Here's a Belgian 11mm (non-percussion - about .43 caliber) LeMat with 15mm shotgun (about 21 gauge).

LM-h.jpg


THE PINFIRE SYSTEM In the early 1830's, Casimir Lefaucheux patented the first successful pinfire cartridge for shotguns. For 150 years the shotgun shell stayed basically the same, using paper cartridge (now plastic) with brass base with the only major improvement was the changing from pinfire ignition system to center fire. After Casimir's death in 1852, his son Eugene carried on the business with great success with military revolvers for the French, Spanish, Danish, Italian, Swiss, Swedish and Norwegian armed forces, and was used by the Federal troops during the American Civil War. The Pinfire was the 4th most commonly used Union revolver in the Civil War, surpassed in numbers only by Colt, Remington and Starr.
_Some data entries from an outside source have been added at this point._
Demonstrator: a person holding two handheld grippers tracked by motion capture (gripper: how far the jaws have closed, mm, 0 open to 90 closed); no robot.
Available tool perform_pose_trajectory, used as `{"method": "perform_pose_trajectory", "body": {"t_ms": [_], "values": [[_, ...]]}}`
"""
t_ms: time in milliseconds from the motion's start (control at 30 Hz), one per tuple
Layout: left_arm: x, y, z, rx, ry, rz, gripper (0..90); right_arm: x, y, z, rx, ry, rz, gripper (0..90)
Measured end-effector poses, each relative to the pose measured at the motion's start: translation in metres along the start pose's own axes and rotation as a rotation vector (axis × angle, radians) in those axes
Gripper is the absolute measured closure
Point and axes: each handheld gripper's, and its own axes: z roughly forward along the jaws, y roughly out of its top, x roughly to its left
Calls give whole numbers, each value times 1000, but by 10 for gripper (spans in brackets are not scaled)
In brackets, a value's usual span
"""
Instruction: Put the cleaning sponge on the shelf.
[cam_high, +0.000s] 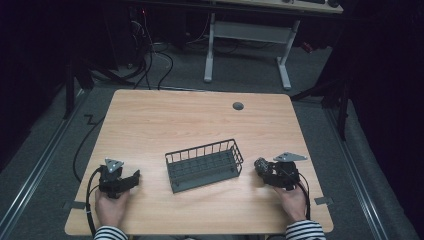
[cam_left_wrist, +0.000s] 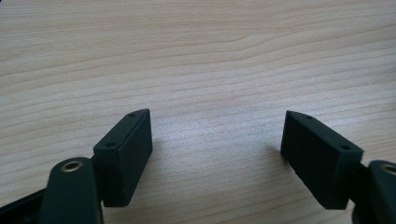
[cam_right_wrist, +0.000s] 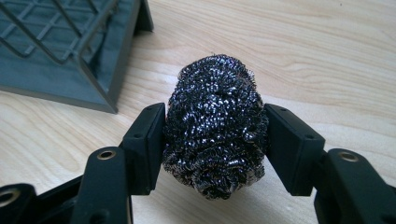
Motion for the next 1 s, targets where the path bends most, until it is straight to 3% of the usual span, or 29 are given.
{"method": "perform_pose_trajectory", "body": {"t_ms": [267, 467, 767, 1000], "values": [[0, 0, 0, -1, -1, -2, 252, 0, 14, -19, -53, 39, 6, 419], [-1, 0, 1, 4, 2, 15, 248, 4, 26, -28, -67, 41, -12, 419], [-1, 0, 1, 4, 3, 15, 248, 9, 50, -50, -129, 91, -30, 419], [-1, 0, 1, 4, 3, 15, 248, 15, 61, -56, -148, 118, -40, 419]]}}
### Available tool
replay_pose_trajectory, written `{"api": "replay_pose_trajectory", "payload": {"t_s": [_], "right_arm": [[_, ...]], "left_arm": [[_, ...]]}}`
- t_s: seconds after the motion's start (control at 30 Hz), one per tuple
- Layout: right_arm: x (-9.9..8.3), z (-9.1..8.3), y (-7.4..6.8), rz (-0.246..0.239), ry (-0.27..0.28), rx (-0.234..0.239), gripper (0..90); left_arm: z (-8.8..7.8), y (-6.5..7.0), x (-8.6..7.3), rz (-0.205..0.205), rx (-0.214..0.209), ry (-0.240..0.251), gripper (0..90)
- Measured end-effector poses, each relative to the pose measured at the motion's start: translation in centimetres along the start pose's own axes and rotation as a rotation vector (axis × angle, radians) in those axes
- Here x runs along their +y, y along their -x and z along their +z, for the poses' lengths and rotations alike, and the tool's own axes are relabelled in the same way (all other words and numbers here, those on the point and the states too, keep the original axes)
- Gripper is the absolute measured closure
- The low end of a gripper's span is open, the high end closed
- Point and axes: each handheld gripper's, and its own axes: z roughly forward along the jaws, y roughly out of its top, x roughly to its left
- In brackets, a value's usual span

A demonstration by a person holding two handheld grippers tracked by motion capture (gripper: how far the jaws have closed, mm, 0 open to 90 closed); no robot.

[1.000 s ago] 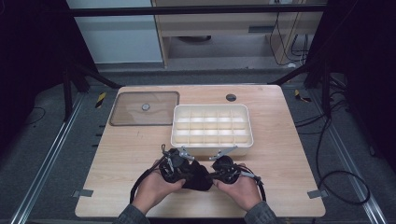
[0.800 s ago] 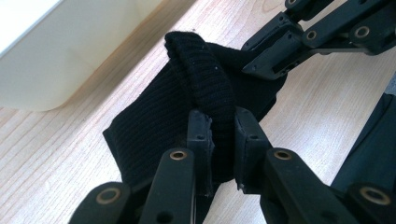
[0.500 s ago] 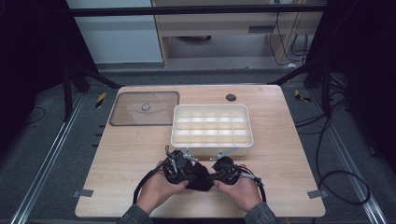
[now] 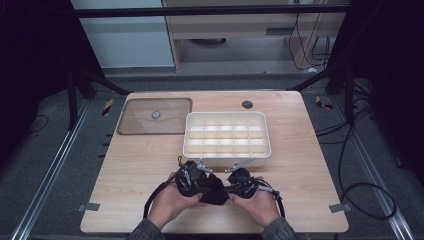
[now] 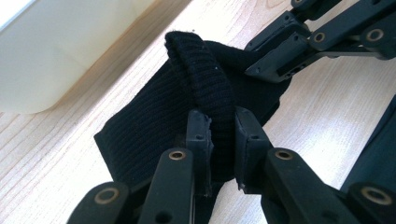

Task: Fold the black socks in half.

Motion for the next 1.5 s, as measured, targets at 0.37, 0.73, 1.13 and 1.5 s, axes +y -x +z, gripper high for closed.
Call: {"api": "replay_pose_trajectory", "payload": {"t_s": [0.37,0.73,1.13,1.5], "right_arm": [[-0.1,0.0,0.1,-0.002,0.001,0.002,81.9],[-0.4,0.1,0.3,0.012,0.003,-0.001,78.5],[-0.7,0.1,0.7,0.029,0.003,-0.002,76.3],[-0.9,0.1,0.8,0.030,0.000,-0.006,75.7]], "left_arm": [[0.8,0.1,0.1,0.006,0.010,-0.022,77.8],[0.9,0.3,0.0,-0.021,-0.015,0.009,73.1],[0.8,1.1,0.5,-0.021,-0.060,0.037,70.3],[0.4,1.6,0.8,-0.015,-0.072,0.066,68.8]]}}
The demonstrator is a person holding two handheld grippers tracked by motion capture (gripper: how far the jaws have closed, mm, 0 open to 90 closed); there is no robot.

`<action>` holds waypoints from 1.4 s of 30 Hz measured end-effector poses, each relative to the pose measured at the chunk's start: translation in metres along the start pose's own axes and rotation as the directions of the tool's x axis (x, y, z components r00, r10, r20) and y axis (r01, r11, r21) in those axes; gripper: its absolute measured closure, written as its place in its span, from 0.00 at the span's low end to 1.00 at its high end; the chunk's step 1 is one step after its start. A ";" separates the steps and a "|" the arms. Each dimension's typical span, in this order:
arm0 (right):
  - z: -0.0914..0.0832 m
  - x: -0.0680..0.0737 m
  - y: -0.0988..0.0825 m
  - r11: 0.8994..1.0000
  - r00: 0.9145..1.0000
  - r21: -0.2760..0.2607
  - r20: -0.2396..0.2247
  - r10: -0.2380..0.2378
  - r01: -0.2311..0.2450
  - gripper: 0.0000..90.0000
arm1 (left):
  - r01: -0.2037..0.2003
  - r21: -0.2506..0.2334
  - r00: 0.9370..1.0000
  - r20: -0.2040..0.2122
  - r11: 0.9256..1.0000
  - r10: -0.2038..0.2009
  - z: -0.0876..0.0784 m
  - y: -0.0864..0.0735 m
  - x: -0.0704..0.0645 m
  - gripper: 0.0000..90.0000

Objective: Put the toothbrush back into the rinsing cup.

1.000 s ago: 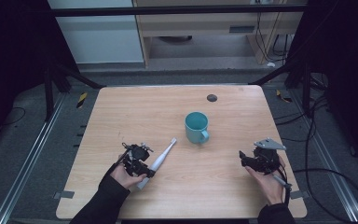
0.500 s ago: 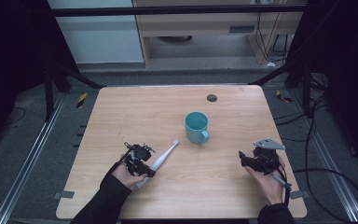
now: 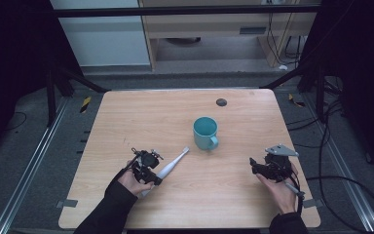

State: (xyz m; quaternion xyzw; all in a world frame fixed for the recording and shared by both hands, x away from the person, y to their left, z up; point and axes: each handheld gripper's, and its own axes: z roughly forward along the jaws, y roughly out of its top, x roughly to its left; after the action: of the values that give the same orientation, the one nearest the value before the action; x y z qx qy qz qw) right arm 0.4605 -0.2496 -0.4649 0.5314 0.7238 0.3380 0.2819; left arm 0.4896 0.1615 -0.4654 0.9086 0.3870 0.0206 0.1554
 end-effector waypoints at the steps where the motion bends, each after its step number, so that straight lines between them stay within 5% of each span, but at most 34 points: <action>1: 0.000 0.000 0.000 1.000 1.000 0.000 0.000 0.000 0.000 0.28 | -0.002 -0.001 1.000 0.001 1.000 0.002 0.000 0.000 0.000 0.73; 14: 0.000 0.000 0.000 1.000 1.000 -0.002 -0.001 0.003 -0.003 0.28 | 0.006 -0.076 1.000 0.012 0.997 -0.005 -0.018 -0.005 0.004 0.74; 26: 0.001 -0.001 0.000 1.000 1.000 -0.001 0.006 0.010 -0.010 0.28 | 0.043 -0.185 0.999 -0.003 0.982 -0.045 -0.051 -0.018 0.017 0.74; 31: 0.001 -0.002 0.000 1.000 1.000 -0.010 0.006 0.008 -0.008 0.27 | 0.078 -0.262 0.996 -0.021 0.962 -0.087 -0.064 -0.022 0.025 0.74; 39: 0.000 -0.002 0.000 1.000 1.000 -0.017 0.003 0.010 -0.010 0.27 | 0.116 -0.405 0.989 -0.042 0.907 -0.145 -0.081 -0.026 0.033 0.74; 42: 0.001 -0.002 0.000 1.000 1.000 -0.016 0.000 0.014 -0.014 0.26 | 0.113 -0.435 0.988 -0.047 0.893 -0.148 -0.087 -0.025 0.036 0.74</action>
State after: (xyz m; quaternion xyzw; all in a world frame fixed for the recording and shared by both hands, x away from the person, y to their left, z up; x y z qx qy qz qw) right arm 0.4614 -0.2514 -0.4652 0.5342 0.7174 0.3456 0.2839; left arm 0.4837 0.2265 -0.3929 0.8221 0.4389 0.1308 0.3382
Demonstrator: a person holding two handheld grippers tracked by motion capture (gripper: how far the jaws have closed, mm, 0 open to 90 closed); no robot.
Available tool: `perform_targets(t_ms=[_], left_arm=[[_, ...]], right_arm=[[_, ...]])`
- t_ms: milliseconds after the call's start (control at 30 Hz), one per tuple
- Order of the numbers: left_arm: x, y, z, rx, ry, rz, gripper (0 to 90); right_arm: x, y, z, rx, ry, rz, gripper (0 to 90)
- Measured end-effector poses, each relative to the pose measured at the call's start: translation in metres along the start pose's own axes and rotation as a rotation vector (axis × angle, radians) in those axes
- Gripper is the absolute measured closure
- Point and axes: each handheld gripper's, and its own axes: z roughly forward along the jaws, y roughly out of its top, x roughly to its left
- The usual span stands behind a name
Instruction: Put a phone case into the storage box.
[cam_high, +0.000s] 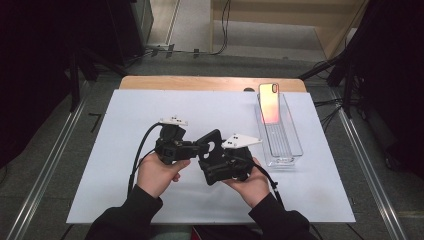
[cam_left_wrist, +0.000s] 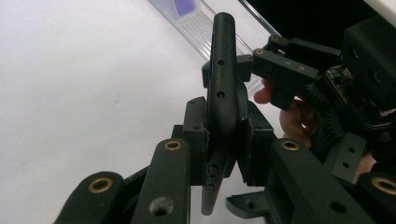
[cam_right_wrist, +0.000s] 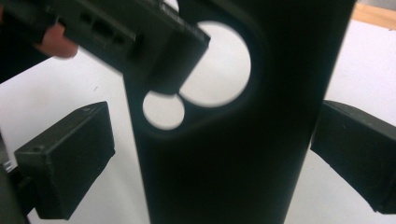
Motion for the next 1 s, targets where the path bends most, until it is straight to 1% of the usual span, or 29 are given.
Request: perform_targets(t_ms=[67, 100, 133, 167, 200, 300, 400, 500, 533, 567, 600, 667, 700, 767, 800, 867, 933, 967, 1000], left_arm=[[-0.002, 0.000, 0.002, 0.007, 0.004, 0.003, 76.4], [-0.002, -0.001, 0.003, 0.006, -0.004, 0.001, 76.4], [-0.003, -0.001, 0.003, 0.007, -0.003, -0.001, 76.4], [-0.004, -0.001, 0.004, 0.005, -0.006, -0.001, 76.4], [-0.004, -0.001, 0.004, 0.006, -0.003, 0.001, 76.3], [-0.004, -0.002, 0.004, 0.006, -0.009, 0.000, 76.0], [-0.003, -0.001, 0.003, 0.003, -0.016, 0.001, 75.2], [-0.004, 0.000, 0.000, 0.001, -0.009, 0.007, 67.2], [-0.005, 0.002, -0.002, 0.007, -0.008, 0.006, 62.3], [-0.005, 0.002, -0.004, 0.002, -0.004, 0.012, 57.9], [-0.005, 0.003, -0.005, -0.003, -0.003, 0.018, 55.5], [-0.005, 0.005, -0.007, 0.006, -0.009, 0.030, 49.7], [-0.005, 0.005, -0.008, 0.020, -0.023, 0.040, 46.6], [-0.004, 0.005, -0.011, 0.015, -0.045, 0.087, 40.7], [-0.003, 0.004, -0.012, 0.021, -0.050, 0.111, 39.1], [-0.002, 0.004, -0.015, 0.020, -0.062, 0.134, 37.7], [0.000, 0.002, -0.017, 0.035, -0.071, 0.172, 35.9], [0.001, 0.001, -0.017, 0.038, -0.073, 0.198, 34.2], [0.001, -0.001, -0.018, 0.038, -0.073, 0.216, 31.8]], right_arm=[[0.000, 0.000, 0.001, -0.007, -0.010, 0.007, 0.0], [0.000, 0.000, 0.001, -0.007, -0.010, 0.010, 0.0], [0.000, 0.000, 0.002, -0.008, -0.015, 0.016, 4.9], [0.000, 0.000, 0.001, -0.013, -0.022, 0.019, 7.5], [-0.001, 0.000, 0.001, -0.015, -0.018, 0.019, 11.0], [0.000, 0.001, 0.000, -0.018, -0.023, 0.000, 11.8], [-0.002, 0.002, 0.000, -0.006, -0.001, 0.008, 12.5], [-0.003, 0.003, 0.000, 0.008, 0.005, 0.006, 12.6], [-0.004, 0.003, -0.001, 0.007, 0.004, 0.008, 12.6], [-0.005, 0.003, -0.001, 0.005, 0.006, 0.006, 12.6], [-0.006, 0.003, -0.001, 0.007, 0.007, 0.006, 12.6], [-0.010, 0.002, -0.001, 0.011, 0.003, 0.007, 12.6], [-0.012, 0.002, -0.001, 0.011, 0.000, 0.006, 12.6], [-0.017, 0.002, -0.002, 0.010, 0.002, 0.015, 12.6], [-0.019, 0.002, -0.003, 0.008, 0.004, 0.018, 12.6], [-0.024, 0.003, -0.006, 0.006, 0.011, 0.027, 12.6], [-0.028, 0.005, -0.008, 0.006, 0.022, 0.018, 12.6], [-0.029, 0.005, -0.009, 0.007, 0.030, 0.020, 12.6], [-0.031, 0.006, -0.010, 0.008, 0.037, 0.012, 12.6]])
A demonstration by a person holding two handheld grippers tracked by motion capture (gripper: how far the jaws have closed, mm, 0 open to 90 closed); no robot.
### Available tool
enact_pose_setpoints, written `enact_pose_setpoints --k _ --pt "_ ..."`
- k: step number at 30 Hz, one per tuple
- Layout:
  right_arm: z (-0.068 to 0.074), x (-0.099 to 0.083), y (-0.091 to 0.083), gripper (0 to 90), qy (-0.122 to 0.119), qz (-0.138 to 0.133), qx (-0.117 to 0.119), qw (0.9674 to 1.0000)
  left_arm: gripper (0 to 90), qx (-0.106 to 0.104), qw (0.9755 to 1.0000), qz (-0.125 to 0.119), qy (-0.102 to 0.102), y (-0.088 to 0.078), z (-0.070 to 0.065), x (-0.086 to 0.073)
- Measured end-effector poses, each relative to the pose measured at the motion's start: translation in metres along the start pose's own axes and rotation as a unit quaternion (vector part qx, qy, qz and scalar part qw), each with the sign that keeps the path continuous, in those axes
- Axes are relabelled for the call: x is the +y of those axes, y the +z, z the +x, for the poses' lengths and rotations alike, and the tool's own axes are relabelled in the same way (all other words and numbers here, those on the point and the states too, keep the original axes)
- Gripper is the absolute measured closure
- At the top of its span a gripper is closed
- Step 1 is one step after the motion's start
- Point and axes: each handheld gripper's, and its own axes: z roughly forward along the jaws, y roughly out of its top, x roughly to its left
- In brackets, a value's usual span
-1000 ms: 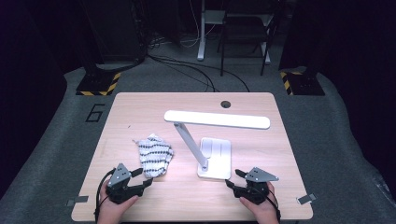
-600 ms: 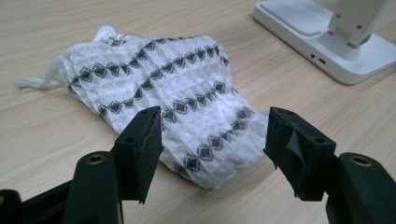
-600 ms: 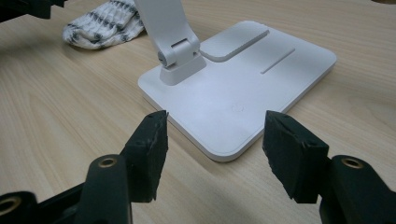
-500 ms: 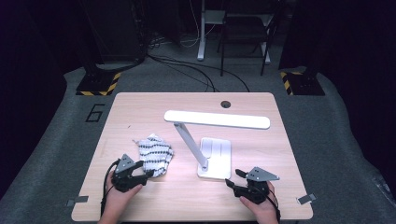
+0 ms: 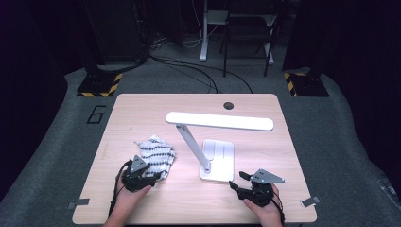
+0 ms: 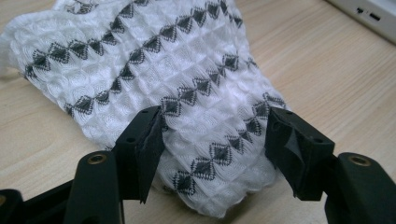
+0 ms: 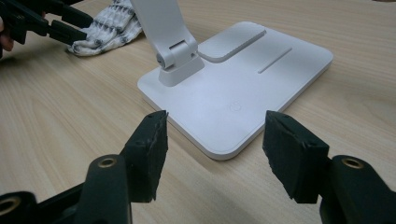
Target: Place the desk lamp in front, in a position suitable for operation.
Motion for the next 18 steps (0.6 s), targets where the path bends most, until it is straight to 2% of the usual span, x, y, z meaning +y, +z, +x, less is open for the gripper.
enact_pose_setpoints --k 1,2,8,10,11,12,14,16,17,18 --pt "0.0 0.0 0.0 40.1 0.0 0.0 0.0 1.0 38.7 0.003 1.0 0.003 0.005 0.0 0.0 0.0" --pt "0.0 0.0 0.0 40.1 0.0 0.0 0.0 1.0 42.1 0.015 0.9998 0.0 0.01 0.001 -0.002 -0.001" --pt "0.001 0.0 0.001 40.1 0.002 0.001 0.001 1.0 50.1 0.022 0.9996 0.016 0.01 -0.001 -0.001 0.0" --pt "0.001 0.0 0.0 40.1 0.002 0.002 0.001 1.0 59.0 0.023 0.9996 0.015 0.007 -0.001 -0.002 0.0" --pt "0.001 0.0 0.0 40.1 0.003 0.0 0.002 1.0 61.0 0.017 0.9996 0.02 0.004 -0.002 -0.002 0.001" --pt "0.001 0.0 0.0 40.1 0.004 0.001 0.002 1.0 63.4 0.014 0.9996 0.024 0.009 -0.004 -0.002 0.001" --pt "0.0 0.0 0.0 40.1 0.002 0.0 0.002 1.0 66.6 0.013 0.9996 0.022 0.012 -0.005 -0.003 0.001" --pt "0.0 0.001 -0.001 40.1 0.007 -0.003 0.0 1.0 74.8 0.001 0.9996 0.021 0.019 -0.007 -0.007 0.001" --pt "0.0 0.001 -0.001 40.1 0.007 -0.003 0.0 1.0 75.7 0.001 0.9996 0.021 0.019 -0.007 -0.007 0.001" --pt "-0.001 0.001 -0.001 40.1 0.005 -0.002 0.003 1.0 76.6 -0.012 0.9995 0.019 0.022 -0.009 -0.012 0.002"
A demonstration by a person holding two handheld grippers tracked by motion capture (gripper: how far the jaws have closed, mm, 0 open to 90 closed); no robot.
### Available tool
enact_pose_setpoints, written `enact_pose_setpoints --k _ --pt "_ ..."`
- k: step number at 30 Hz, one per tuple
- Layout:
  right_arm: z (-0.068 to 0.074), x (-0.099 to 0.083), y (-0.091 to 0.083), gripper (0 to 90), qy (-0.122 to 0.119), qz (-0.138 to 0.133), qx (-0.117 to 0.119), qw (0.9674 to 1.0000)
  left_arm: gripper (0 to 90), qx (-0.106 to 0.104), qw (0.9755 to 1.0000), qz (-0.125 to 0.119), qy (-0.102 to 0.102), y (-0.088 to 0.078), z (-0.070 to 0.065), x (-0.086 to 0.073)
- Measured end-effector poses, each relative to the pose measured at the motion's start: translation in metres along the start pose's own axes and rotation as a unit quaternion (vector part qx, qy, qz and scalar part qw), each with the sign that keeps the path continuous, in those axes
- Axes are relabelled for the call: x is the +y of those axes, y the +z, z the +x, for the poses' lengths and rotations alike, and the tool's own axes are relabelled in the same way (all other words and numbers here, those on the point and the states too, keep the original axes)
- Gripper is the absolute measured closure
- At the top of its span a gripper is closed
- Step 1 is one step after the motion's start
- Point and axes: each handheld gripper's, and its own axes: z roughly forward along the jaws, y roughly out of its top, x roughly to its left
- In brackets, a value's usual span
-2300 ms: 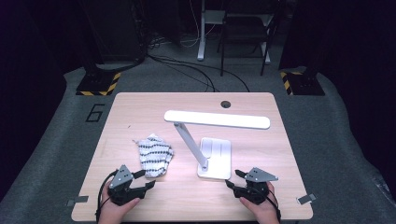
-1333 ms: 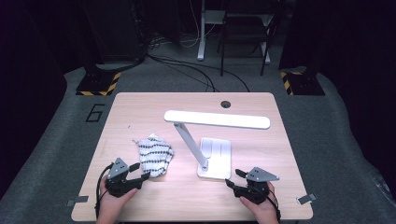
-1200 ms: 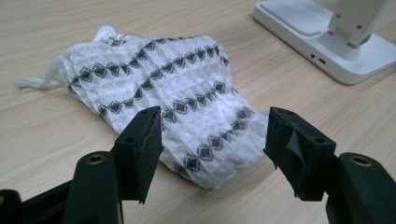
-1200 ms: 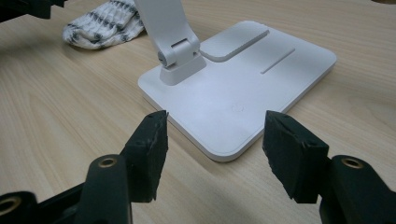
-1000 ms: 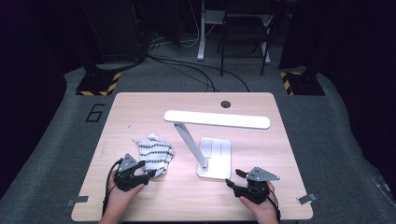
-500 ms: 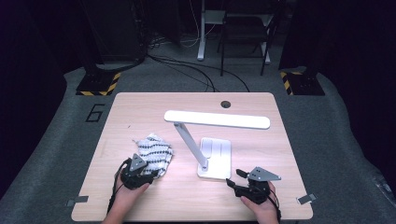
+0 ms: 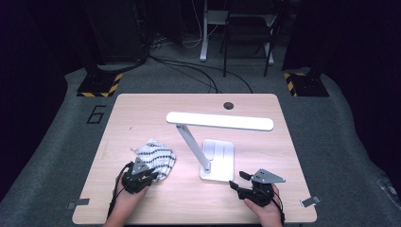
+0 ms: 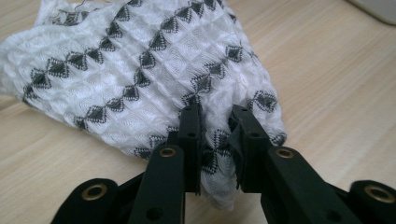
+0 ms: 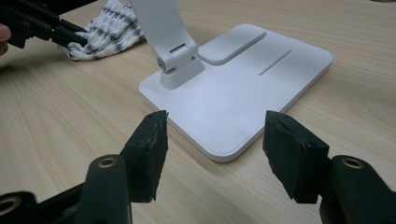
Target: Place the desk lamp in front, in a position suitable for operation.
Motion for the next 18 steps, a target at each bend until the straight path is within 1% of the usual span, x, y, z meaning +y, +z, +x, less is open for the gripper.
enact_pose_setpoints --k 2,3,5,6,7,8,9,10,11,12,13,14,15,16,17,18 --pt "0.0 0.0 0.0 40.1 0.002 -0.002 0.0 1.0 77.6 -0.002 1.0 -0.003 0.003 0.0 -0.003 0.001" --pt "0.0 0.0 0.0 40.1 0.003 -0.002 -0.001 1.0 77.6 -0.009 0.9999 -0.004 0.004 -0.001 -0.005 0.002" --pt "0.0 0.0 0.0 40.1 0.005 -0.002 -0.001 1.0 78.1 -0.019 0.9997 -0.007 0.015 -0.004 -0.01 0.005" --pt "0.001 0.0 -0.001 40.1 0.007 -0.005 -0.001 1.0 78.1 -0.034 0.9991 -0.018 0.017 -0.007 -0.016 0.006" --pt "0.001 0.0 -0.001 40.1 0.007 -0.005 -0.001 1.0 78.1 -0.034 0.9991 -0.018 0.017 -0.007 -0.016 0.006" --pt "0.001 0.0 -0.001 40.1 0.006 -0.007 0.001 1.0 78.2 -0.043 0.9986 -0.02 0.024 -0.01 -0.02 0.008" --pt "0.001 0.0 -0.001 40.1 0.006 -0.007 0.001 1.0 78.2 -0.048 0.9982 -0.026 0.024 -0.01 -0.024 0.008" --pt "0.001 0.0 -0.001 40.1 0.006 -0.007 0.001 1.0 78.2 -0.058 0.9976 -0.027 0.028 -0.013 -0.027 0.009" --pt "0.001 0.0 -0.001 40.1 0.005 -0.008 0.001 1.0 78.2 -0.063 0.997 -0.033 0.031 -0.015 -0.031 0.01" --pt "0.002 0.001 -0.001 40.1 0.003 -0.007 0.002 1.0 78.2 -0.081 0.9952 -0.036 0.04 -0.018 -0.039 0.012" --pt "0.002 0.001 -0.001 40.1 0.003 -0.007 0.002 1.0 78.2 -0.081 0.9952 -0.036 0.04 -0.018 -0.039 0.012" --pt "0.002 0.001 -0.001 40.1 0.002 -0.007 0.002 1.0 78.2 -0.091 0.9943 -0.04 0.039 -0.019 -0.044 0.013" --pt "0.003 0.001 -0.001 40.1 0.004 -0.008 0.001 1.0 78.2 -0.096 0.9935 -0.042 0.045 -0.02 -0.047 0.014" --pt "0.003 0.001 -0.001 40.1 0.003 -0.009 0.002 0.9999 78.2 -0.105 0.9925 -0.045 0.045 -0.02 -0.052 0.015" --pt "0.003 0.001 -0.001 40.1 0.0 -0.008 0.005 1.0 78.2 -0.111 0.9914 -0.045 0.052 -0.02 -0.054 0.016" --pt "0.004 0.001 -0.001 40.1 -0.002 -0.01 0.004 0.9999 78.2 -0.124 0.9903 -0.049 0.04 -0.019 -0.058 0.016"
Civilian Pinfires were made in 12mm, 9mm, 7mm, 5mm and 2mm. Although the use of most Pinfire guns died out by the 1890's, the 2mm pinfire is still made today in novelty charm pistols. http://www.ruble-enterprises.com/Bronze_pinfire_guns.htm

Anyhow, the disc he found with paper (not the lead disc) would not be a revolver round, but from a shotgun. IF that is even what it even is.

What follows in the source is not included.